E’ noto il caso di Camilla Marianera, praticante avvocato entrata nello staff dell’assessore Lucarelli, chiamata a rispondere per il reato di corruzione, arrestata e posta in stato di custodia cautelare in carcere un anno fa. Il compagno accusato di corruzione in atti giudiziari, ed entrambi di avere “venduto” in cambio di “mazzette”, notizie coperte dal segreto istruttorio.
La donna, chiamata a rispondere alle domande della Procura, si è difesa: «Ho millantato di avere conoscenze, anche in sala intercettazioni, ho ingigantito le informazioni che in realtà avevo preso da internet, anche sul funzionamento del sistema, con la luce verde e rosso, ho trovato la foto sul web. L’ho fatto per procurarmi un bacino di clienti e fare più soldi ma ora se tornassi indietro non millanterei più».
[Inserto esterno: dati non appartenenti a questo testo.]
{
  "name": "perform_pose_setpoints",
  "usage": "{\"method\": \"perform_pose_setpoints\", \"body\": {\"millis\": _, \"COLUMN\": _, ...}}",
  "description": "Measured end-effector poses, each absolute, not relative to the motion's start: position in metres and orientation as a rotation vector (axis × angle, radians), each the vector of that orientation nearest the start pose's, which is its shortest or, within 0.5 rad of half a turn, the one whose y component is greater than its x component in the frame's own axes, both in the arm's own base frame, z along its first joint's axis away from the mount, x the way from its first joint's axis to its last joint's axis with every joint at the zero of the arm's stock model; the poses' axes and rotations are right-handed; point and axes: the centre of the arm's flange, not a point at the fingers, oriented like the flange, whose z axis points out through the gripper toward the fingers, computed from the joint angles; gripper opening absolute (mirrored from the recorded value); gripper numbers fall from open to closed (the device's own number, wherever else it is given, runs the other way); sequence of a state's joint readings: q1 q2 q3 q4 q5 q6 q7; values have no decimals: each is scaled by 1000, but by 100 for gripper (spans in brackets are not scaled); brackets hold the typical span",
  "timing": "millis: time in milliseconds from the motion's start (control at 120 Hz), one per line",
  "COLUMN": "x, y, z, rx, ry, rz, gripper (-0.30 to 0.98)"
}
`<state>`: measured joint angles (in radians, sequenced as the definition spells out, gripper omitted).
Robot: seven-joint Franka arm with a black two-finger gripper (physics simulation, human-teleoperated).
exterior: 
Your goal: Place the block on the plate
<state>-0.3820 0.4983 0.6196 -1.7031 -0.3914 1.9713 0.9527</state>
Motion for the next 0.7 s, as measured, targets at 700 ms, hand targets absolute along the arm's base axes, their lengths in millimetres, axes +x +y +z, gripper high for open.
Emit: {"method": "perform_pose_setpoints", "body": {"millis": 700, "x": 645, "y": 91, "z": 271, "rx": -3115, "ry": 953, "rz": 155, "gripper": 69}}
Circa l’incontro con Luca Giampà, arrestato per tentato omicidio ai danni di Antonio Casamonica nell’agguato del luglio 2019 in zona Spinaceto, le parole della donna: “De Vivo sapeva che io con Giampà millantavo, ma la nostra relazione era abbastanza litigiosa e in un momento di rabbia gli dissi che se non avessi preso 500 euro per il mio servizio me li doveva dare lui”.
Il Pubblico Ministero le contestava di aver cambiato versione rispetto a quanto dichiarato in sede di primo interrogatorio e Marianera ha risposto «non ero lucida, ero provata, stavo in galera da meno di 24 ore e non avevo dormito».
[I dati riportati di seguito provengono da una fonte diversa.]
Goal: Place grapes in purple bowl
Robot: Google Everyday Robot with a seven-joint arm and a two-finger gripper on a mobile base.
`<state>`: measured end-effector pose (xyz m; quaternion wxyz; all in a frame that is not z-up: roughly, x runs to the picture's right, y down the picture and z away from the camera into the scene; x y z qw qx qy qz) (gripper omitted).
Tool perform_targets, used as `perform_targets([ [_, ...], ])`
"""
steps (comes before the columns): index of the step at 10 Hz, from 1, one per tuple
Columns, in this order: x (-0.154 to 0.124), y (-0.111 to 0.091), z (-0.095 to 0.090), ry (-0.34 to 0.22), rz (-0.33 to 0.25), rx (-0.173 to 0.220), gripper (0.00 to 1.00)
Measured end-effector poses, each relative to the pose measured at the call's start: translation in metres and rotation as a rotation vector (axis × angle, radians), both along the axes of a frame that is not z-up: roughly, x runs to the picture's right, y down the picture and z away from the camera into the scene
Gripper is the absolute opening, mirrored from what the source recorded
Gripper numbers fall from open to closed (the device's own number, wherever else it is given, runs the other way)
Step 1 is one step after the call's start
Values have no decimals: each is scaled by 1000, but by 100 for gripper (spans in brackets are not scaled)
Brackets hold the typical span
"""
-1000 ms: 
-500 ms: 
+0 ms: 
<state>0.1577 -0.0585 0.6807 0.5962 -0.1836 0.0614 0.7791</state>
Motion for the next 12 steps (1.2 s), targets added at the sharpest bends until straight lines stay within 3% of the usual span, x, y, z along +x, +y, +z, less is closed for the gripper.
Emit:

Secondo la Procura dal 2021 al dicembre scorso, De Vivo e Marianera ”erogavano utilità economiche a un pubblico ufficiale allo stato ignoto, appartenente agli uffici giudiziari di Roma e addetto all’ufficio intercettazioni, perché ponesse in essere atti contrari ai doveri del suo ufficio, consistenti nel rilevare l’esistenza di procedimenti penali coperti dal segreto, l’esistenza di intercettazioni telefoniche, ambientali e telematiche, atti remunerati mediamente nella misura di 300 euro a richiesta”.
Innanzitutto le affermazioni rese dall’imputata in sede di interrogatorio sono poco credibili al sottoscritto, figurarsi ad un Magistrato chiamato a ricostruire i fatti.
La natura di questi ultimi, il modo in cui si legano alla condotta di altre persone in un contesto Istituzionale (dunque, un terreno particolarmente delicato!) richiedono, prima ancora di rispondere alle domande di un Pubblico Ministero in sede di interrogatorio, la necessaria conoscenza degli atti d’indagine.
Solo a quel punto è possibile costruire una efficace linea difensiva a favore dell’indagato.
Ma perché lo Stato combatte la corruzione attraverso misure, detentive e non, particolarmente ferree?
Il reato di corruzione è un crimine che ha gravi conseguenze per la società e per l’integrità delle istituzioni.
La corruzione, difatti, compromette la fiducia nel sistema giudiziario, politico ed economico, ledendo quei principi fondamentali di equità, imparzialità e trasparenza.
Gli effetti di questo reato sono devastanti, seppur non percepiti nell’immediato.
Distorce, difatti, il processo decisionale, permettendo a individui o gruppi di influenzare le scelte e le azioni delle autorità pubbliche a proprio vantaggio.
Questo, a sua volta, porta a una violazione dell’uguaglianza di trattamento e delle opportunità per tutti i cittadini, minando la fiducia nel sistema e generando un senso di ingiustizia diffuso.
Da qui nasce l’impegno forte e continuo che, a parere del sottoscritto, dovrebbero avere le Istituzioni, la società civile e i cittadini stessi nel contrastare la corruzione, anche attraverso una adeguata formazione ed educazione sull’argomento.
Sono necessarie leggi e procedure efficaci per prevenire, investigare e perseguire i casi di corruzione, assicurando che i colpevoli vengano puniti e che gli illeciti vengano riparati.